When an operator adds a rule (below), only these placeholders are selectable: id, uuid, objectid, ulid, token, dynamic. secret, pii, and traversal are detector-driven and not operator-assignable. Constraining the set keeps downstream dashboards stable — operators map to existing placeholders rather than inventing new ones.

Operator normalization rules

Deployment-specific ID formats the built-ins don't recognize can be added by an operator via policy.path_normalize_patterns — no code change, hot-reloaded:

db.api_collector_config.updateOne(
{ _id: "default" },
{ $set: { "policy.path_normalize_patterns": [
{ regex: "tkt_[a-z0-9]+", placeholder: "dynamic" },
{ regex: "ORD\\d{6,}", placeholder: "id" }
], version: 4, updated_at: new Date(), updated_by: "spehlivan" }}
)

Rules of the road:

  • Each rule matches a whole path segment. Patterns are whole-segment anchored automatically — a leading ^ / trailing $ is accepted but redundant.
  • Built-in detectors always win. A custom pattern only ever catches a shape the built-ins missed; it never overrides one.
  • placeholder must be one of the six operator-assignable kinds. Pick the one that describes the value.
  • Patterns are validated at load time: each regex must compile, stay within length / quantifier caps, and must not be broad enough to template static segments (.*, [a-z]+ are rejected). A bad pattern fails the reload and the previous config stays live. Max 64 patterns.
  • On every reload the collector logs runtime config reloaded … normalize_patterns=N — confirm N matches what you set (a rejected reload keeps the old value).
Leaked credentials in a path

When normalization collapses a vendor secret or JWT in the path to {secret} / {token}, the raw value is dropped and the event gains the secret_in_path / jwt_in_path PII category plus the pii_observed flag. See PII, Auth & Consumers.

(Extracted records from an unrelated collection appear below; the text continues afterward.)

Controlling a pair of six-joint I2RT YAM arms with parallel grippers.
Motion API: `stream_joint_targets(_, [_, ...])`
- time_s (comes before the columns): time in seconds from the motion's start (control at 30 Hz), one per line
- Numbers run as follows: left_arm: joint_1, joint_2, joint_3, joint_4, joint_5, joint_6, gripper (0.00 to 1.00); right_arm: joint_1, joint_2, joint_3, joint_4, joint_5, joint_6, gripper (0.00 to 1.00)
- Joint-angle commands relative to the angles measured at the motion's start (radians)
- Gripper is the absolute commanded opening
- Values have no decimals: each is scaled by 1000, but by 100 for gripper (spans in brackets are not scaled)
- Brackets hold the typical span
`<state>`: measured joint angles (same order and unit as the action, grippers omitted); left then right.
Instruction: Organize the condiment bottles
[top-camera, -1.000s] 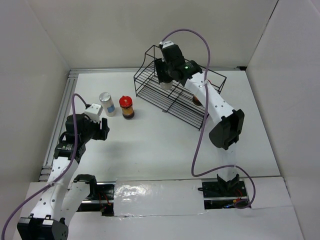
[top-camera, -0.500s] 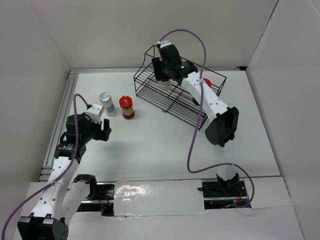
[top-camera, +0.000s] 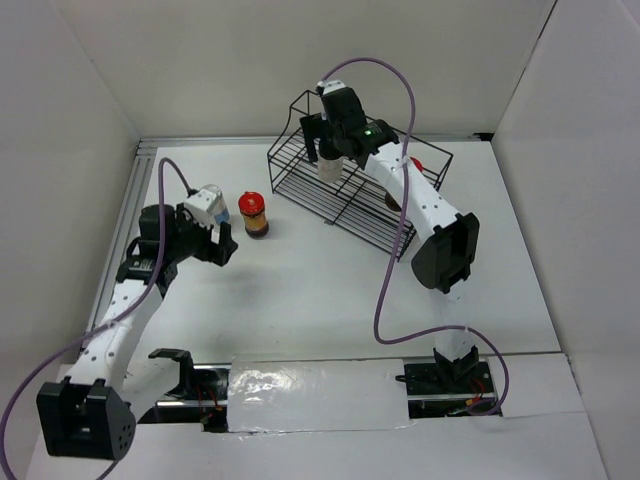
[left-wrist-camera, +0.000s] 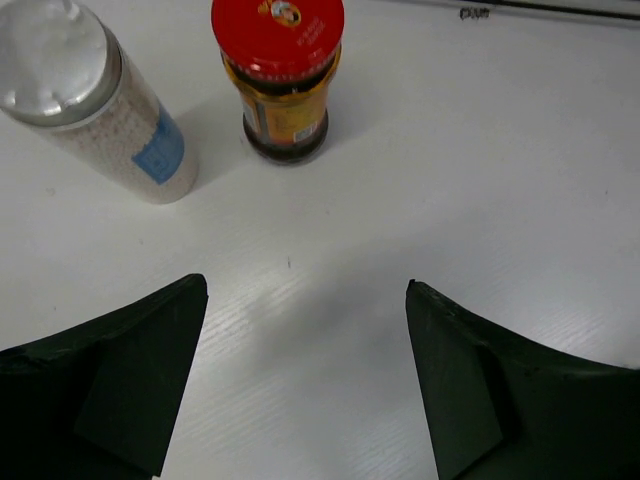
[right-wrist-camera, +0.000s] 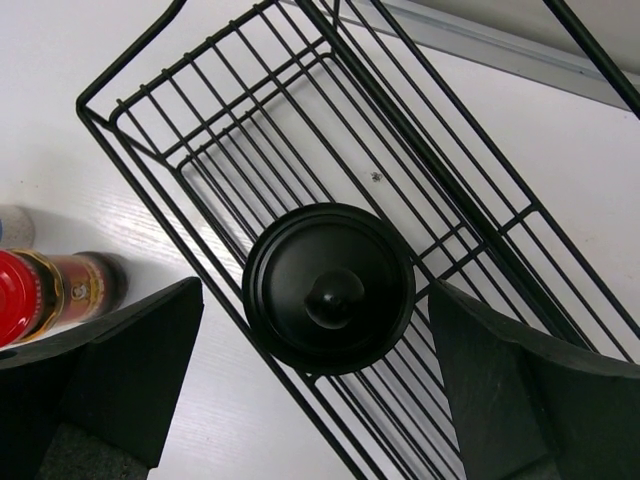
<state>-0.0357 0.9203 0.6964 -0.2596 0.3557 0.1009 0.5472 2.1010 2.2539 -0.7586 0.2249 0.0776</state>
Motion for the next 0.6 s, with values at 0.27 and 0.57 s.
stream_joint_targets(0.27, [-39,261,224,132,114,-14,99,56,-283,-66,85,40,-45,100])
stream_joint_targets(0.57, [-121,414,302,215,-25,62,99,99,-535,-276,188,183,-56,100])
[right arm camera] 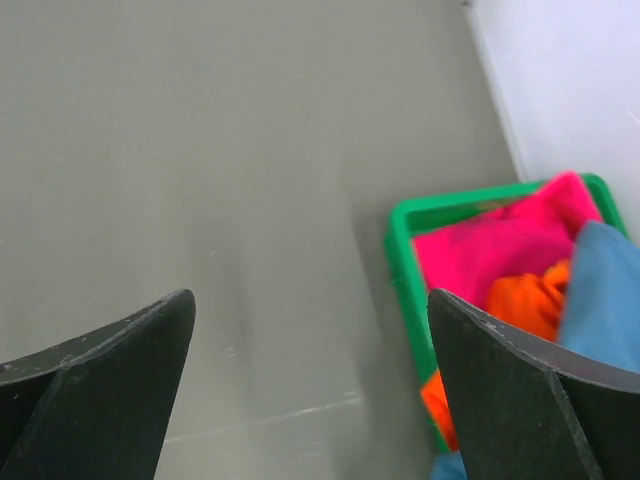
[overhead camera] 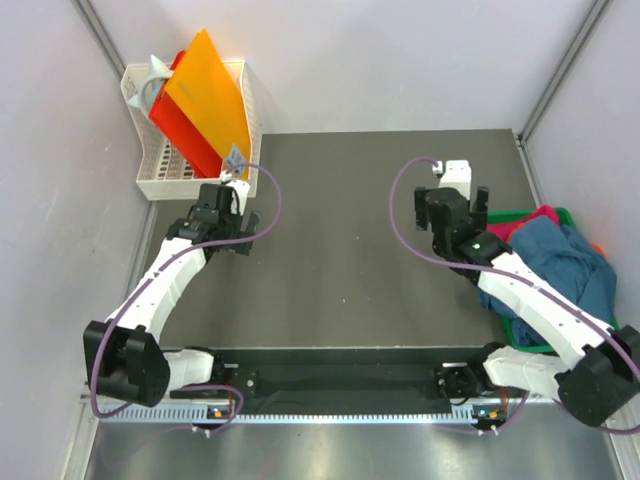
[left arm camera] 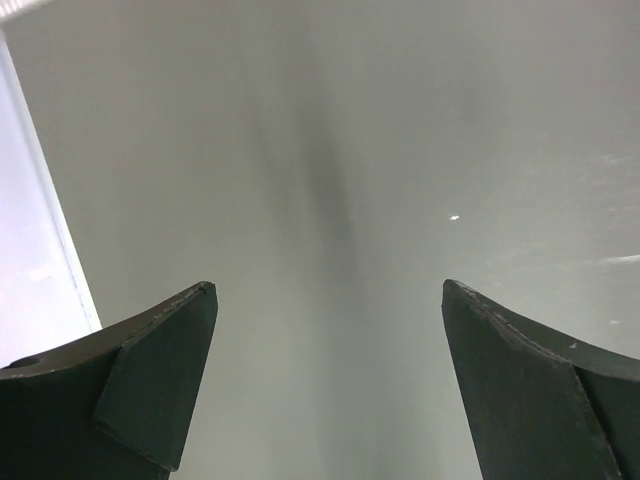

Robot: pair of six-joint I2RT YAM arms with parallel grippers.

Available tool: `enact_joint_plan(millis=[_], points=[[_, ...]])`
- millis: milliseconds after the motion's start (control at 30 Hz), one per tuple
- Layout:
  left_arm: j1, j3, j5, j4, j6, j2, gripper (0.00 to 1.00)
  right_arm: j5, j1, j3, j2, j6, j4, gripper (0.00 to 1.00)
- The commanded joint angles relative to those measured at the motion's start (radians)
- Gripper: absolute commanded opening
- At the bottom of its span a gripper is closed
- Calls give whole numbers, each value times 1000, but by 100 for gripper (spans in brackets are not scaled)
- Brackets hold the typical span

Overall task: Fold and stack the t-shirts
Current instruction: Grab crumpled tshirt from bin with the right arm

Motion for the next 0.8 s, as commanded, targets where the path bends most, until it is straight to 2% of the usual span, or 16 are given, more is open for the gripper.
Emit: enact_joint_plan(millis=[0,133,267,467,567,700,767], points=[[-32,150,36,-25,-6,18,97,0,78,145,142,7,39,100],[-107,279,-76,-37,35,88,95,19,112,269,266,23,-1,100],[-248,333,-217,12,113,150,95,42,110,361,310,-24,-1,100],[-266,459,-228,32,60,262,95,5,-1,417,275,19,-76,100],[-258,405,-213,78,44,247,95,-16,-101,354,183,43,-116,100],[-256,209,-178,184,56,162,95,-4,-259,233,-5,43,-167,100],[-247,167,-168,210,50,125,96,19,-296,168,-67,54,-185,100]])
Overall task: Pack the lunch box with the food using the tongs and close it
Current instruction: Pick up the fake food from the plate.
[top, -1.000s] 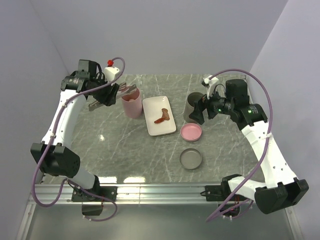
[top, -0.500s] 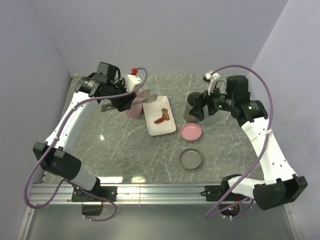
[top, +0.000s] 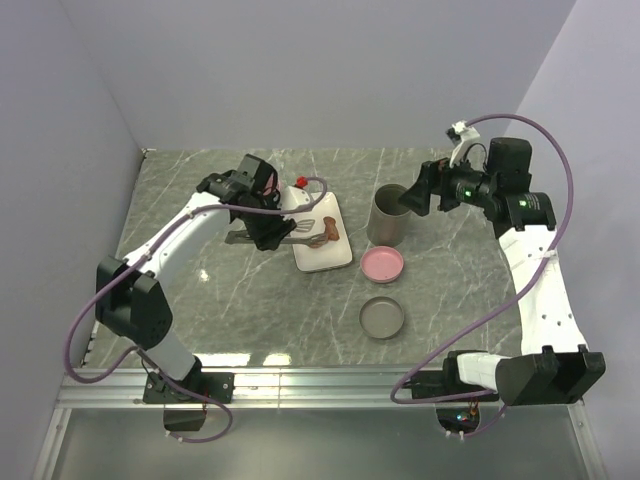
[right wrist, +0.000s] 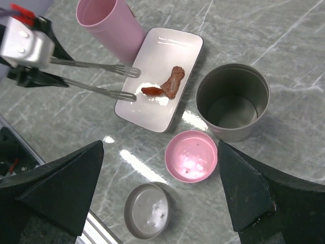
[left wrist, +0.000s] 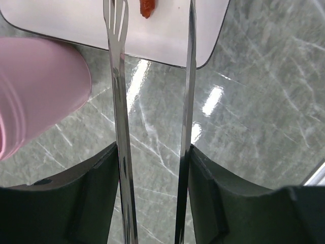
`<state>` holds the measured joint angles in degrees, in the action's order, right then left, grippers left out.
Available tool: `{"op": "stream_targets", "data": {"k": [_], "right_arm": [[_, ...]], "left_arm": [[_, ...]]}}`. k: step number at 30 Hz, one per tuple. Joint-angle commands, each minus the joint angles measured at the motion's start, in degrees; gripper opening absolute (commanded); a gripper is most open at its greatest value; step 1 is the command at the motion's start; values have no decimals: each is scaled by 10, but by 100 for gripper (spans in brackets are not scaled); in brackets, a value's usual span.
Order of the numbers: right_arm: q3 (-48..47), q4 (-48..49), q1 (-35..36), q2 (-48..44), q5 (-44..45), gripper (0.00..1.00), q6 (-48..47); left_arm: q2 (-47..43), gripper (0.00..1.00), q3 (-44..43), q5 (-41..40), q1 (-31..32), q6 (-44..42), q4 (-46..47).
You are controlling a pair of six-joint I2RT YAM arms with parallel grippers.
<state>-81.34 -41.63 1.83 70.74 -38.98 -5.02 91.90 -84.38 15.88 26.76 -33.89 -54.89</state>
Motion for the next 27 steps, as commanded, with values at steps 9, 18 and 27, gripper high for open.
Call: {"op": "stream_targets", "data": {"k": [9,18,27], "right_arm": [[-14,23,-30,-2,-53,100,26],[-10,23,-35,-2,-58,100,27],[-8,16,-40,-3,-66,100,22]], "left_arm": [[41,57,11,-39,13,-23,65],[59,55,24,-53,22,-21,88],[72,50,38,-76,33,-10,114]]}}
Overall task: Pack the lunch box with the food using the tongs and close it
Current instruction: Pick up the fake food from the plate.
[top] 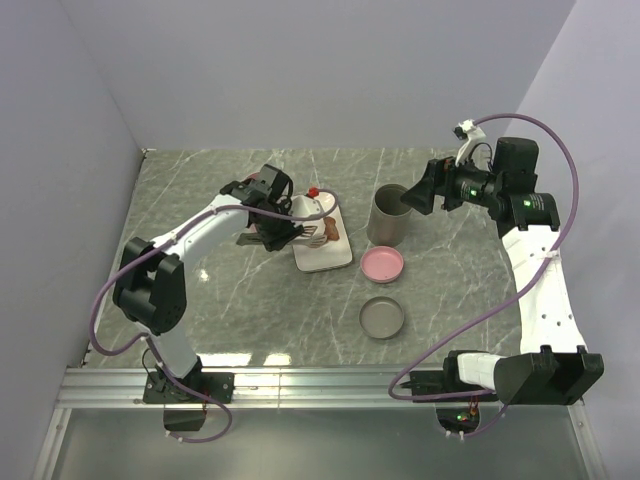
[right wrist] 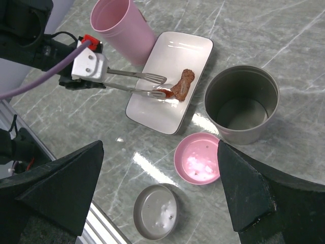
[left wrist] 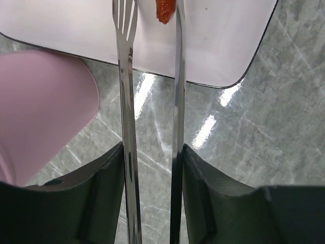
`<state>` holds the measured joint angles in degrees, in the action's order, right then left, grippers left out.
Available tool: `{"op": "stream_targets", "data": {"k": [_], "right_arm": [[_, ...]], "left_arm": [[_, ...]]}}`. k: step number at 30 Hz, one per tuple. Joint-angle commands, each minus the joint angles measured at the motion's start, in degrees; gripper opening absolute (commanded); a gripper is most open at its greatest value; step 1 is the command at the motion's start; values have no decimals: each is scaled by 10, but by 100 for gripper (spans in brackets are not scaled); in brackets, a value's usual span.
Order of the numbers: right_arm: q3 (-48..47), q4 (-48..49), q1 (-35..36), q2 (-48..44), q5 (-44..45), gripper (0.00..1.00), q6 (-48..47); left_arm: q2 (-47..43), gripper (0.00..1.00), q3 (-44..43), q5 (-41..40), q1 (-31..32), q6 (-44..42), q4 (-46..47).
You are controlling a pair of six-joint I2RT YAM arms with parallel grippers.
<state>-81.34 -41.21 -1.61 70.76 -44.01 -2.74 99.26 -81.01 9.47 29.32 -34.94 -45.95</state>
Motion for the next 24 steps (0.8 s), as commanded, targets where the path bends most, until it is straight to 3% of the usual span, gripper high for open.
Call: {"op": "stream_targets", "data": {"k": [1,24], "right_arm": [[-9,10,-7,-2,-19,100,-2],[-12,11,-19,0,-42,100,4]], "left_arm": [[-2,49,5,-14,8,0,24],[-58,32,9,-25,23,12,1]]}}
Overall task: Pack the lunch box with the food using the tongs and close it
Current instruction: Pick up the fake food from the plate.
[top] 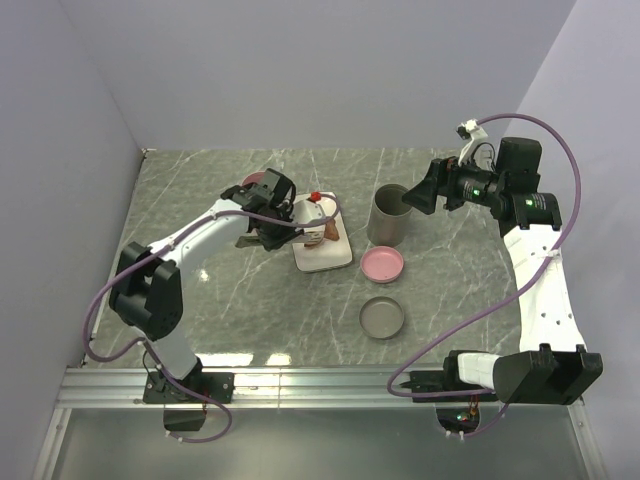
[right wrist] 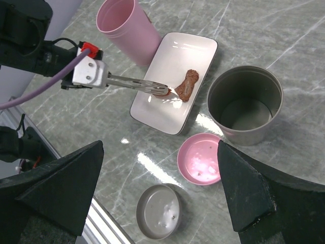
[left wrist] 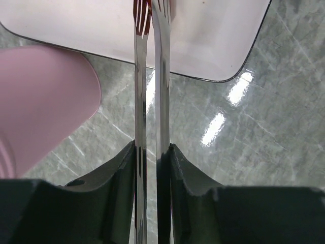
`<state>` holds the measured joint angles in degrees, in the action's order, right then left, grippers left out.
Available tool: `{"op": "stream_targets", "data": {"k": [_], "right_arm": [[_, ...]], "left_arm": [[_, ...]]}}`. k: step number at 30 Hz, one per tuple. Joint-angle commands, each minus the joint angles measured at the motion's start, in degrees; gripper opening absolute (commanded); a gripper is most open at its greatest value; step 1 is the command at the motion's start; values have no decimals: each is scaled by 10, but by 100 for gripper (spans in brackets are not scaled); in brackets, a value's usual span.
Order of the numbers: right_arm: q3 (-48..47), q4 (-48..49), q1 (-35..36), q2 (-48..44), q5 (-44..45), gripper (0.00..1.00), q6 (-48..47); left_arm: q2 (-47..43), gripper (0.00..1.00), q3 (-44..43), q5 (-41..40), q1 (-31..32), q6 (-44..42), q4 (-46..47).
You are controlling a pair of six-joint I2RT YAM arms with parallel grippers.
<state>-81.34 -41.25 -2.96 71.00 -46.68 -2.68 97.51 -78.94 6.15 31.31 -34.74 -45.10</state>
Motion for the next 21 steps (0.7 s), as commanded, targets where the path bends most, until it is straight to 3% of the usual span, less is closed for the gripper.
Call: {"op": "stream_targets", "data": {"k": [1,11,21], "right_arm": [[-13,13,-6,-2,-16,100,4],[-12,14,-8,-3,-18,100,3],[-22,16,-13,-2,-21,100,10]], "left_arm": [[-42,31,-17,10,2,12,-11],[-52,27,-77,33,2,25,-53],[-24,29,-272,92,6,62,-110]]}}
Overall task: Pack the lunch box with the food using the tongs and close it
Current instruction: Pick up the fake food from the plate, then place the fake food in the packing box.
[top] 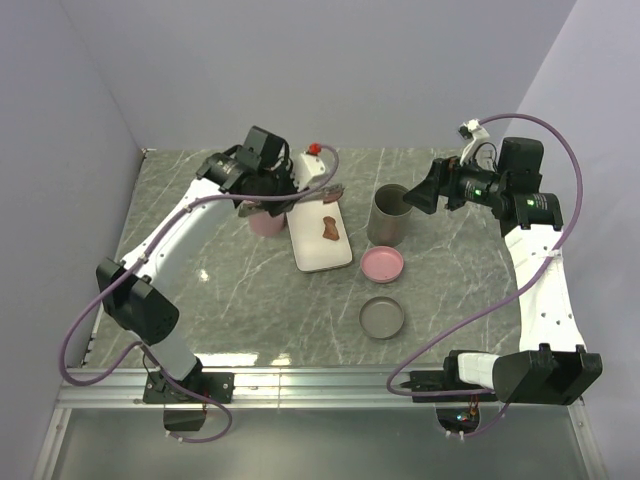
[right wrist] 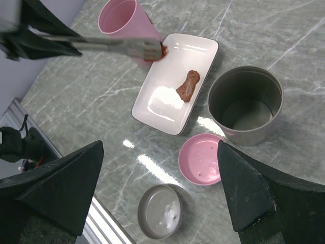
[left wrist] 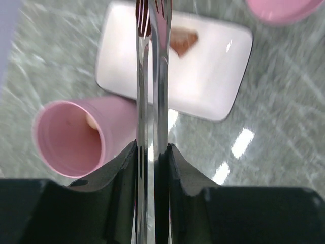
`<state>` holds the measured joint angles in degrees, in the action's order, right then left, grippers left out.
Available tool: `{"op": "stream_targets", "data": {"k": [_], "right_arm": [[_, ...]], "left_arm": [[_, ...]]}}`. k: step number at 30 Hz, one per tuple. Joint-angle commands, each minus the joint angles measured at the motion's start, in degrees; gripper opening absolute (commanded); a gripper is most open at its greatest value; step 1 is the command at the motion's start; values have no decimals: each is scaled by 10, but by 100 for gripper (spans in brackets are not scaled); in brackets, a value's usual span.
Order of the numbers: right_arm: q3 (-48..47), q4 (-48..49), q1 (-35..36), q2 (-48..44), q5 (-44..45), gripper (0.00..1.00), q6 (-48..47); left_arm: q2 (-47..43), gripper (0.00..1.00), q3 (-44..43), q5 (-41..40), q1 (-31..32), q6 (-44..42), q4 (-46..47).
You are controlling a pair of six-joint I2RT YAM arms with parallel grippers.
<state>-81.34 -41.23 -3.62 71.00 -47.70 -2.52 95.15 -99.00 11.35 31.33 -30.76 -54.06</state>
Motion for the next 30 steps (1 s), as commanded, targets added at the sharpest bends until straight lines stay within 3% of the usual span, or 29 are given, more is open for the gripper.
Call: {"op": "stream_targets", "data": {"k": [1,13,30], "right_arm": [[-22,17,-8,-2,-12,100,9],[-16,40,-41,-9,-7,100,39],[-16,46,-74,-2,-23,100,52]], "left_arm": [[3,29,-84,45,10,25,-21],[85,30,-175,69,66,61,28],[198,34,-275,66,88,79,50]]}}
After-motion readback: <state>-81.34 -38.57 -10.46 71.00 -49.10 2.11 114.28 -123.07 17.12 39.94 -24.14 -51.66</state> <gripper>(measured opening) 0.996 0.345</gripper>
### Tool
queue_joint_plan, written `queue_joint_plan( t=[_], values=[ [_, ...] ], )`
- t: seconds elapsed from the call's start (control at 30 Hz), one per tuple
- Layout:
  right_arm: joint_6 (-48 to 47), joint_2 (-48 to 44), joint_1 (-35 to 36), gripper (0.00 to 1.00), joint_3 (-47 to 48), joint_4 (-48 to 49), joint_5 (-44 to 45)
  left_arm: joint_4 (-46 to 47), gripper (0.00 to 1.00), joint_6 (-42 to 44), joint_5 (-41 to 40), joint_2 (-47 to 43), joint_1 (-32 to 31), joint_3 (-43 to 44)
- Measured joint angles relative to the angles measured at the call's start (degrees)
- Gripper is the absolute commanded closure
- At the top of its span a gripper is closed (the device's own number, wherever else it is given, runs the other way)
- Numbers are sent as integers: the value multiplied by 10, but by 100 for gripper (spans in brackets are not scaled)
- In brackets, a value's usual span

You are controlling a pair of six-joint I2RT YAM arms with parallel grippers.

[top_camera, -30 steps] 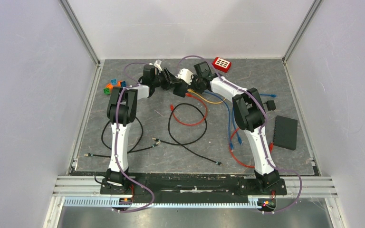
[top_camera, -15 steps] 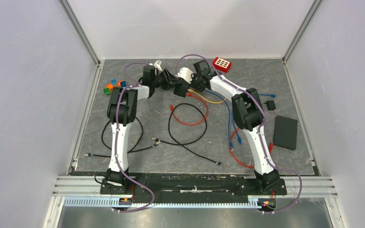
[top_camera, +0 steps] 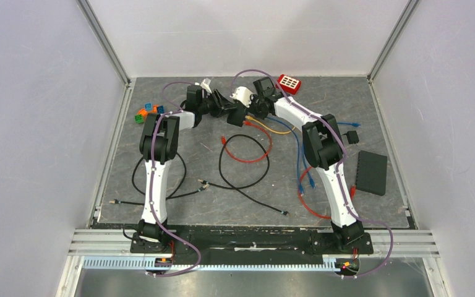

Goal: Insert the plug into the switch port
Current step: Insert the connector into the switch port.

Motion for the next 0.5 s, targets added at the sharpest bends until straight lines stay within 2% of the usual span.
queue_joint_plan(
  t=[0.5],
  values=[
    [9, -3, -9, 100, 2, -30, -8, 0, 53, 0, 0, 0, -14, 0]
  ],
)
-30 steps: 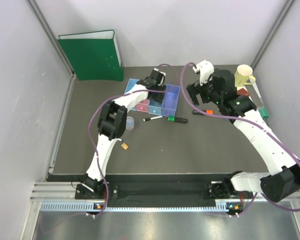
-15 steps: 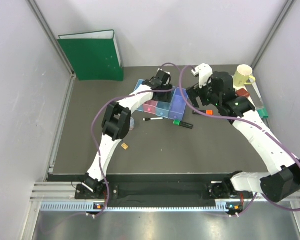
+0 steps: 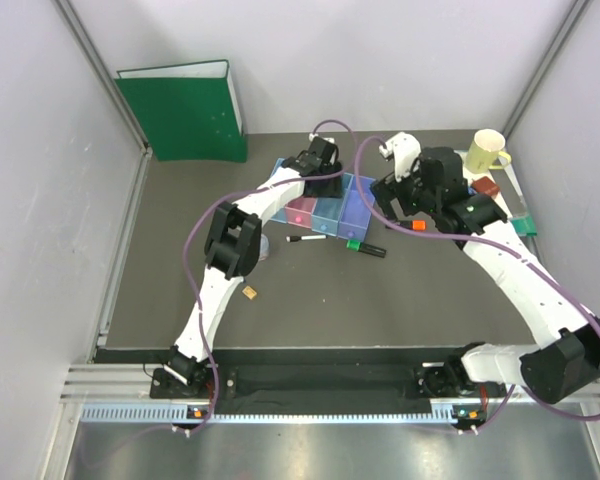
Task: Sort the stationery into containers
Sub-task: Move the storage box to the center of the board.
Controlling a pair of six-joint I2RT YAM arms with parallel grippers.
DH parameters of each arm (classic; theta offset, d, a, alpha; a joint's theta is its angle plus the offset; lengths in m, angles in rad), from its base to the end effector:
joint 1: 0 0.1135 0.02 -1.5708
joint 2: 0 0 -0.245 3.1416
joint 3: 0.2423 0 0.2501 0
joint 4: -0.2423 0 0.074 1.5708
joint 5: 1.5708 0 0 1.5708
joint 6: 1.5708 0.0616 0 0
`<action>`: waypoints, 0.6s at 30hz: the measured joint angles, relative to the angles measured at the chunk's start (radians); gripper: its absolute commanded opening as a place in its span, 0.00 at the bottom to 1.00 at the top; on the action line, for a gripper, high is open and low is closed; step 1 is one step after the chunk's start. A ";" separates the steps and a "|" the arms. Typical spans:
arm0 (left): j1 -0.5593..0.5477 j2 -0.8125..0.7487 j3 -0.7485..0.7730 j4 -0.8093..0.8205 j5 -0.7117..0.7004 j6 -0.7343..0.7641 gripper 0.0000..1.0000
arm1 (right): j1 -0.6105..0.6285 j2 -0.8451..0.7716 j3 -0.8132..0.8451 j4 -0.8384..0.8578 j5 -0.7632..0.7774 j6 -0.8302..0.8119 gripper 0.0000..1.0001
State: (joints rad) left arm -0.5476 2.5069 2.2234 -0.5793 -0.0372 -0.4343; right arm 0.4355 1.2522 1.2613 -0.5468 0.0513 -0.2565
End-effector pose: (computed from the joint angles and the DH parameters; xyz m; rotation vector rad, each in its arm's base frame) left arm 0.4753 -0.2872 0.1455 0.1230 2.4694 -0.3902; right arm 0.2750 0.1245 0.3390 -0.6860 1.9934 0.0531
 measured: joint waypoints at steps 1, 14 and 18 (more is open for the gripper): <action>0.001 0.000 0.000 0.001 0.001 0.005 0.67 | 0.000 0.003 -0.005 0.001 -0.003 -0.003 1.00; 0.010 -0.151 -0.229 -0.001 0.052 0.167 0.77 | -0.024 0.226 -0.005 0.096 -0.112 -0.001 1.00; 0.010 -0.188 -0.251 -0.003 0.079 0.207 0.78 | -0.055 0.359 0.024 0.112 -0.129 0.023 1.00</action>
State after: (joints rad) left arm -0.5373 2.3188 1.9728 -0.5819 0.0422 -0.2272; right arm 0.3805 1.6115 1.2854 -0.4351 -0.0772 -0.2333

The normalization-gap detector

When a deployment-specific ID format slips past the built-ins, each value spawns its own inventory row and the catalog bloats. The normalize_gap detector catches this automatically: it counts distinct literal last path-segments per (project, prefix), and once a prefix exceeds the threshold (default 64 distinct segments within the window) it records the prefix in the api_collector_normalize_gaps collection.

  • Already-templated segments ({id}, {uuid}, …) are ignored, so a correctly-normalized endpoint never appears.
  • Gap documents are TTL-indexed (7 days): once an operator adds a matching pattern, the segments become placeholders, the prefix stops accumulating, and its entry ages out automatically.

The Normalization Gaps panel

The UI surfaces these suspected gaps in a Normalization Gaps panel with a one-click fix:

  • Each row shows a ballooning prefix (e.g. /api/v1/tickets/by-number) and when it was last updated.
  • An Admin or Owner sees an "Add normalize rule" button per row that opens a modal:
    • Segment regex — an RE2 regex matching the whole dynamic segment (no ^/$ needed), e.g. TK-\d+ or [0-9a-f-]{36}.
    • Placeholder — a dropdown of the six operator-assignable kinds ({id}, {uuid}, {objectid}, {ulid}, {token}, {dynamic}).
  • Submitting appends the rule to policy.path_normalize_patterns (a read-modify-write of the collector config). The collector picks it up on its next poll — applied within ~2 minutes.
  • A clean state renders "No normalization gaps — all path prefixes look healthy."

Editing the collector config is restricted to Admin/Owner roles; other users see the gaps but not the add-rule action.

Worked example

Suppose your ticketing API uses IDs like TK-48213, which the built-in detectors don't recognize as an identifier. Traffic looks like:

GET /api/v1/tickets/TK-48213
GET /api/v1/tickets/TK-91007
GET /api/v1/tickets/TK-33540
… hundreds more distinct TK-* values

Each distinct value creates its own inventory row. Once the prefix /api/v1/tickets crosses the gap threshold, it appears in the Normalization Gaps panel. An operator clicks Add normalize rule, enters:

  • Segment regex: TK-\d+
  • Placeholder: id

Within ~2 minutes the collector applies it, and all of those rows collapse into a single operation:

GET /api/v1/tickets/{id}

The gap document stops being refreshed and ages out, and the catalog is clean again.